The decision to arm U.S. F-35s with BriteCloud has implications that extend beyond the Navy’s own squadrons. Many allied air forces operate the same aircraft and face similar threats, and they are watching closely as the U.S. validates an active expendable decoy on the Lightning II. The fact that the US Navy orders Leonardo BriteCloud 218 active decoys for F-35 self-protection, with explicit references to the 218 and 35 designations, sends a signal to partners that the system has cleared some of the toughest integration and certification hurdles in the defense world. For Leonardo, that U.S. endorsement, captured in reporting that highlights how the Navy turned to Leonardo as the contractor, could translate into a wave of follow-on orders from other F-35 operators.

There is also a broader industrial and strategic angle. The initial $33-million contract for Leonardo UK, combined with the prospect of up to 6,000 decoys and future options, effectively anchors a transatlantic supply chain for a critical piece of F-35 survivability equipment. That arrangement ties U.S. and UK defense industries more closely together at a time when both governments are emphasizing interoperability and shared capabilities.
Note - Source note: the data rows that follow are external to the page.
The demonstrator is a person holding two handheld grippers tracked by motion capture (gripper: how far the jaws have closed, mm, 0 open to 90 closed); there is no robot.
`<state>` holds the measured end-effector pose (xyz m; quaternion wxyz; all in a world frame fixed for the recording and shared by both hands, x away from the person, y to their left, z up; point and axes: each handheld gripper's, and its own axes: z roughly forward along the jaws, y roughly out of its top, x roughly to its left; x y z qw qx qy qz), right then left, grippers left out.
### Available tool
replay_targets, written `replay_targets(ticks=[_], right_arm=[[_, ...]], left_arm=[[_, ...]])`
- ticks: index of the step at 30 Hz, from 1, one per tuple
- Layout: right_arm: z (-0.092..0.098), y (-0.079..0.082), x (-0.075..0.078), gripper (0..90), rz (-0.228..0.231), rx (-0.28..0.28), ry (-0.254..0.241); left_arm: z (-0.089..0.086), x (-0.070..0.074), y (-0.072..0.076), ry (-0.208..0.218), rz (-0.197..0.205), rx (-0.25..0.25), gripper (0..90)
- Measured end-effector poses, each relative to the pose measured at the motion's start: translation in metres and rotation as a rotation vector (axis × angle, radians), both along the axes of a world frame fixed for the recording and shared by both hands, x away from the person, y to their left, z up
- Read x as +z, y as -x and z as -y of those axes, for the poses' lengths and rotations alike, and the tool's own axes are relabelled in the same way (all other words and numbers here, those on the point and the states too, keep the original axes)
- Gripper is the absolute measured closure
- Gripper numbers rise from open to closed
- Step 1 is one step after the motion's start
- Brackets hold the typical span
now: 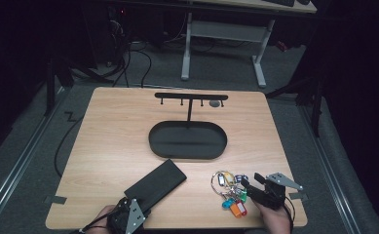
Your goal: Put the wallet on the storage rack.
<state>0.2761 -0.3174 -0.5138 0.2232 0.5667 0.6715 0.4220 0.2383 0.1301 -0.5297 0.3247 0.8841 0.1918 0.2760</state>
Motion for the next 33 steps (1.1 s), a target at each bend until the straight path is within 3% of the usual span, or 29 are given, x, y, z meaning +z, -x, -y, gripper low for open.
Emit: replay_targets(ticks=[4, 6, 10, 18, 22, 33], right_arm=[[-0.001, 0.0, 0.0, 37.1, -0.004, 0.003, -0.001], [0.0, 0.001, 0.0, 37.1, -0.003, 0.004, -0.002], [0.002, 0.001, -0.001, 37.1, -0.008, 0.0, -0.021], [0.003, 0.001, -0.001, 37.1, -0.008, 0.001, -0.033], [0.003, 0.001, -0.001, 37.1, -0.007, 0.001, -0.036], [0.004, 0.001, 0.0, 37.1, -0.005, 0.0, -0.048]], left_arm=[[-0.003, -0.001, -0.002, 0.02, -0.009, -0.002, 49.2], [-0.002, -0.001, 0.0, 0.01, 0.009, -0.002, 52.5], [-0.004, 0.001, 0.0, 0.025, 0.009, 0.005, 66.1], [-0.005, 0.003, 0.001, 0.02, 0.037, 0.017, 74.1], [-0.01, 0.008, 0.0, 0.058, 0.044, 0.022, 78.3], [-0.035, 0.028, -0.005, 0.245, 0.012, 0.059, 80.3]])
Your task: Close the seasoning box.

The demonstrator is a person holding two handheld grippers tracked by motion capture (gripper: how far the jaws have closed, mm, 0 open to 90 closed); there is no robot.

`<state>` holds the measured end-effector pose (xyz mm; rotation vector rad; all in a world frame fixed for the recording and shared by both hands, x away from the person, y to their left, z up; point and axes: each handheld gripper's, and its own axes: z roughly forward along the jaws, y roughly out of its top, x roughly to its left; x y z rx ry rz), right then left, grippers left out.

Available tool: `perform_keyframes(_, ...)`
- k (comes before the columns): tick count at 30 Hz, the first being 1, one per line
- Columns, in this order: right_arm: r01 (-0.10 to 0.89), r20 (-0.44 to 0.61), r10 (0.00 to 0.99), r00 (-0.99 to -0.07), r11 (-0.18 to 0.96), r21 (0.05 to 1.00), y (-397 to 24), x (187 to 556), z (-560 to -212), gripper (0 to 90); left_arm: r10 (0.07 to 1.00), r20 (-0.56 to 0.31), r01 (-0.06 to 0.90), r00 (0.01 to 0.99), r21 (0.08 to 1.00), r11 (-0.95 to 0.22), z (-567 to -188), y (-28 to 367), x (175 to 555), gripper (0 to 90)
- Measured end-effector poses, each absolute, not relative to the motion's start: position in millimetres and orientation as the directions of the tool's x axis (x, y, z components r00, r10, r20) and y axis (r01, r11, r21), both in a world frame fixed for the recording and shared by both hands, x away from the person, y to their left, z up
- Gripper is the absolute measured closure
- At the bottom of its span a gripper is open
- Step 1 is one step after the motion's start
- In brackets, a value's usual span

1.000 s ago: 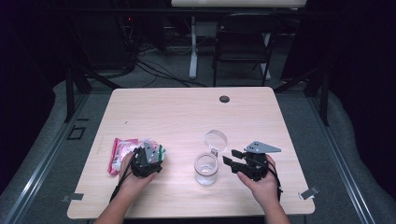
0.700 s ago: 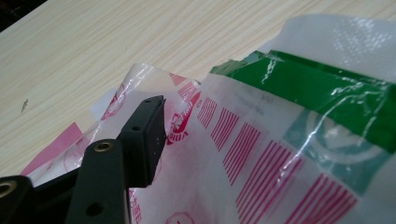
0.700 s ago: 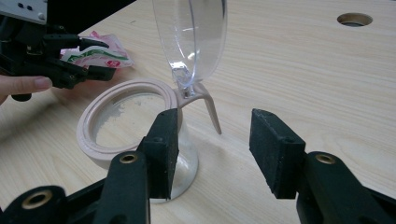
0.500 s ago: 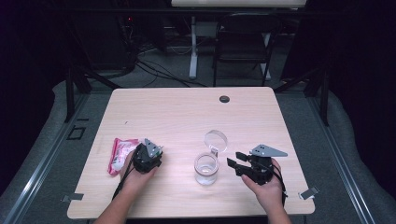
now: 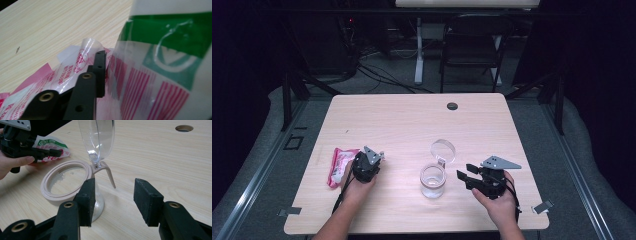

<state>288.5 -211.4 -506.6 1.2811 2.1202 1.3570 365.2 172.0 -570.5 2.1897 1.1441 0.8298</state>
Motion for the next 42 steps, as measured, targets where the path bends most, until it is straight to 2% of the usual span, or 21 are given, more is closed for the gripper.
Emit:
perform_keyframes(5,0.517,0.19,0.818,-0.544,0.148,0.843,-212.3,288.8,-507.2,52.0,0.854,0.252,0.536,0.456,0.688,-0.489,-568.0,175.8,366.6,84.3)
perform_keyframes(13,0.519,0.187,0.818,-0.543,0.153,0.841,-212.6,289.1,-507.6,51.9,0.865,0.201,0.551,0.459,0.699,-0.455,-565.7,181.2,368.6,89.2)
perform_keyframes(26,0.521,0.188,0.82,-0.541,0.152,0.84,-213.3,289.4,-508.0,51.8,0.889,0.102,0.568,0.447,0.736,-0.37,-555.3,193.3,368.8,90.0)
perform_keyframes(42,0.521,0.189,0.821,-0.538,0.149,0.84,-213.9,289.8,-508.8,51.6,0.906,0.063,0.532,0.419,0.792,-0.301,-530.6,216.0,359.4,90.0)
For the F-35 program itself, the integration of BriteCloud and the AN/ALQ-260(V) reinforces the idea that the Lightning II is not a static platform but a constantly evolving system, one that will continue to absorb new sensors and countermeasures as adversary threats advance.

What comes next for BriteCloud and U.S. electronic warfare

Looking ahead, the key questions revolve around how quickly the Navy can move from initial fielding to routine use of BriteCloud across deployed carrier air wings. The undisclosed number of decoys already on contract for the F-35 Lig family suggests that early operational units will have enough inventory to experiment with tactics, techniques, and procedures in realistic training environments. As those squadrons refine how and when to fire the decoys, their feedback will shape future buys and potential upgrades, including any software refinements to the Digital Radio Frequency Memory algorithms inside the cartridges. The fact that the Navy is already negotiating procurement terms that include a base period and up to one option, as described in coverage of how the Navy is acquiring the decoys, indicates that planners expect an iterative process rather than a one-off purchase.

At the same time, the BriteCloud story is part of a larger shift in U.S. electronic warfare thinking that extends from fighters to bombers and even unmanned systems. As more platforms adopt DRFM-based expendables, adversaries will be forced to adapt their missile seekers and radar processing, potentially triggering a new cycle of measure and countermeasure. For now, though, the Navy’s choice to put BriteCloud on the F-35 gives American pilots a valuable new tool at the most dangerous moment of any mission, the instant when an enemy missile has locked on and is racing toward its target. In that moment, a decoy that can convincingly impersonate a fifth-generation jet may be the difference between a near miss and a catastrophic loss.